**ABOUT THIS TASK:**
Write the listing out again word for word, skipping each picture.
★ ★ ★ ★ ★
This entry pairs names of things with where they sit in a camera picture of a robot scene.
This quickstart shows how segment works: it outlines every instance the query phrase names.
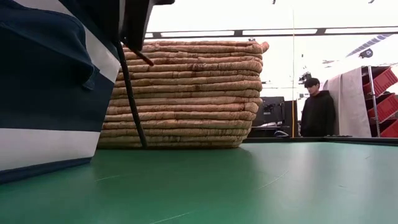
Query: black cap
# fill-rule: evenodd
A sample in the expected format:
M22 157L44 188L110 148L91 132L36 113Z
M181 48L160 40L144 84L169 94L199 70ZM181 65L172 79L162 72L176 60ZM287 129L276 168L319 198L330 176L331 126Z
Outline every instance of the black cap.
M310 87L313 87L313 86L315 86L317 84L318 85L320 84L319 79L317 79L317 78L309 78L309 79L307 79L307 81L305 81L304 87L305 88L310 88Z

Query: woven basket
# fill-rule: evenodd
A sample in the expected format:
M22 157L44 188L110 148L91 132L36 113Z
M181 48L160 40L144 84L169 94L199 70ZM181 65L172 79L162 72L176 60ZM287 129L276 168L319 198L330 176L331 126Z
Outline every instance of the woven basket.
M149 42L148 66L125 48L134 97L150 147L232 148L250 132L262 101L267 43ZM141 147L123 75L116 80L99 148Z

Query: person
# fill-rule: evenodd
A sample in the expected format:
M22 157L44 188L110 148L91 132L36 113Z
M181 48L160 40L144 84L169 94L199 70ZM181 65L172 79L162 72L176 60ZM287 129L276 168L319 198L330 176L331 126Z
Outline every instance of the person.
M310 97L305 100L301 119L302 137L324 137L334 135L335 104L328 90L319 91L320 82L317 78L305 81Z

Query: black cord
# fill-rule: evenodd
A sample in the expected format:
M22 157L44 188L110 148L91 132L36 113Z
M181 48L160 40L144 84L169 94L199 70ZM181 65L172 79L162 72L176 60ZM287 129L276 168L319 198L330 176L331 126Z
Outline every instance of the black cord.
M116 44L116 48L118 50L120 64L122 66L124 83L126 84L127 97L129 98L129 104L130 104L130 109L131 109L131 113L132 113L132 118L134 119L134 123L136 124L136 128L137 128L137 132L138 132L138 136L139 136L141 145L144 149L146 149L148 146L148 143L147 143L147 139L145 137L144 129L141 126L136 101L134 100L134 95L132 94L132 86L131 86L129 68L127 67L127 62L126 62L126 58L124 56L122 43L119 42L119 44Z

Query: white stripe
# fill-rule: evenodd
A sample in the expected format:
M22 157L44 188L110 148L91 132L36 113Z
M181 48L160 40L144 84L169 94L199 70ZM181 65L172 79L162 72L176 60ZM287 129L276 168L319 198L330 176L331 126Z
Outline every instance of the white stripe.
M0 128L0 171L93 157L100 133Z
M43 9L54 12L60 12L69 16L74 15L58 0L14 0L19 4L34 8ZM97 66L102 75L111 80L113 83L116 81L118 75L120 63L113 56L113 54L99 41L93 33L91 33L87 27L86 30L86 48L90 55L91 61Z

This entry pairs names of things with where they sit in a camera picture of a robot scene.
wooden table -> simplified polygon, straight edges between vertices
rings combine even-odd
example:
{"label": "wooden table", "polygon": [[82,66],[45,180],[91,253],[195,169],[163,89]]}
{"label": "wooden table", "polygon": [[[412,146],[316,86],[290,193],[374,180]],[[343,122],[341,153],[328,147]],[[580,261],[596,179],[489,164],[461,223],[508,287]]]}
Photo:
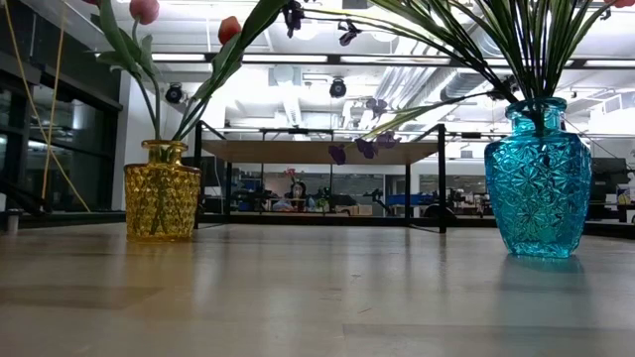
★ ★ ★ ★ ★
**WORKED SOLUTION:**
This entry pairs names of things with where they sit in a camera picture of a robot scene.
This quickstart shows how segment works: it outlines every instance the query phrase names.
Query: black cap
# fill-rule: evenodd
A sample in the expected format:
M22 157L44 188L110 148L91 132L36 113Z
M181 48L160 40L144 84L169 94L199 70ZM181 65L172 79L162 72L176 60ZM287 129L276 168L319 198L330 176L331 126Z
Outline every instance of the black cap.
M310 87L313 87L313 86L315 86L317 84L318 85L320 84L319 79L317 79L317 78L309 78L309 79L307 79L307 81L305 81L304 87L305 88L310 88Z

Query: woven basket
# fill-rule: evenodd
A sample in the expected format:
M22 157L44 188L110 148L91 132L36 113Z
M181 48L160 40L144 84L169 94L199 70ZM181 65L172 79L162 72L176 60ZM287 129L276 168L319 198L330 176L331 126Z
Outline every instance of the woven basket.
M149 42L148 66L125 48L134 97L150 147L232 148L250 132L262 101L267 43ZM141 147L123 75L116 80L99 148Z

Query: person
# fill-rule: evenodd
A sample in the expected format:
M22 157L44 188L110 148L91 132L36 113Z
M181 48L160 40L144 84L169 94L199 70ZM181 65L172 79L162 72L176 60ZM287 129L276 168L319 198L330 176L331 126Z
Outline every instance of the person.
M310 97L305 100L301 119L302 137L324 137L334 135L335 104L328 90L319 91L320 82L317 78L305 81Z

Query: black cord
# fill-rule: evenodd
A sample in the expected format:
M22 157L44 188L110 148L91 132L36 113Z
M181 48L160 40L144 84L169 94L199 70ZM181 65L172 79L162 72L176 60ZM287 129L276 168L319 198L330 176L331 126Z
Outline every instance of the black cord.
M116 44L116 48L118 50L120 64L122 66L124 83L126 84L127 97L129 98L129 104L130 104L130 109L131 109L131 113L132 113L132 118L134 119L134 123L136 124L136 128L137 128L137 132L138 132L138 136L139 136L141 145L144 149L146 149L148 146L148 143L147 143L147 139L145 137L144 129L141 126L136 101L134 100L134 95L132 94L132 86L131 86L129 68L127 67L127 62L126 62L126 58L124 56L122 43L119 42L119 44Z

Query: white stripe
# fill-rule: evenodd
A sample in the expected format:
M22 157L44 188L110 148L91 132L36 113Z
M181 48L160 40L144 84L169 94L199 70ZM181 65L172 79L162 72L176 60ZM287 129L276 168L319 198L330 176L331 126Z
Outline every instance of the white stripe.
M0 128L0 171L93 157L100 133Z
M43 9L54 12L60 12L69 16L74 15L58 0L14 0L19 4L34 8ZM97 66L102 75L111 80L113 83L116 81L118 75L120 63L113 56L113 54L99 41L93 33L91 33L87 27L86 30L86 48L90 55L91 61Z

This entry pairs names of things with where they sit in a camera picture of a robot scene.
wooden table -> simplified polygon, straight edges between vertices
rings combine even-odd
example:
{"label": "wooden table", "polygon": [[82,66],[45,180],[91,253],[195,169],[163,89]]}
{"label": "wooden table", "polygon": [[[412,146],[316,86],[290,193],[374,180]],[[343,122],[341,153],[328,147]],[[580,261],[596,179],[489,164],[461,223],[508,287]]]}
Photo:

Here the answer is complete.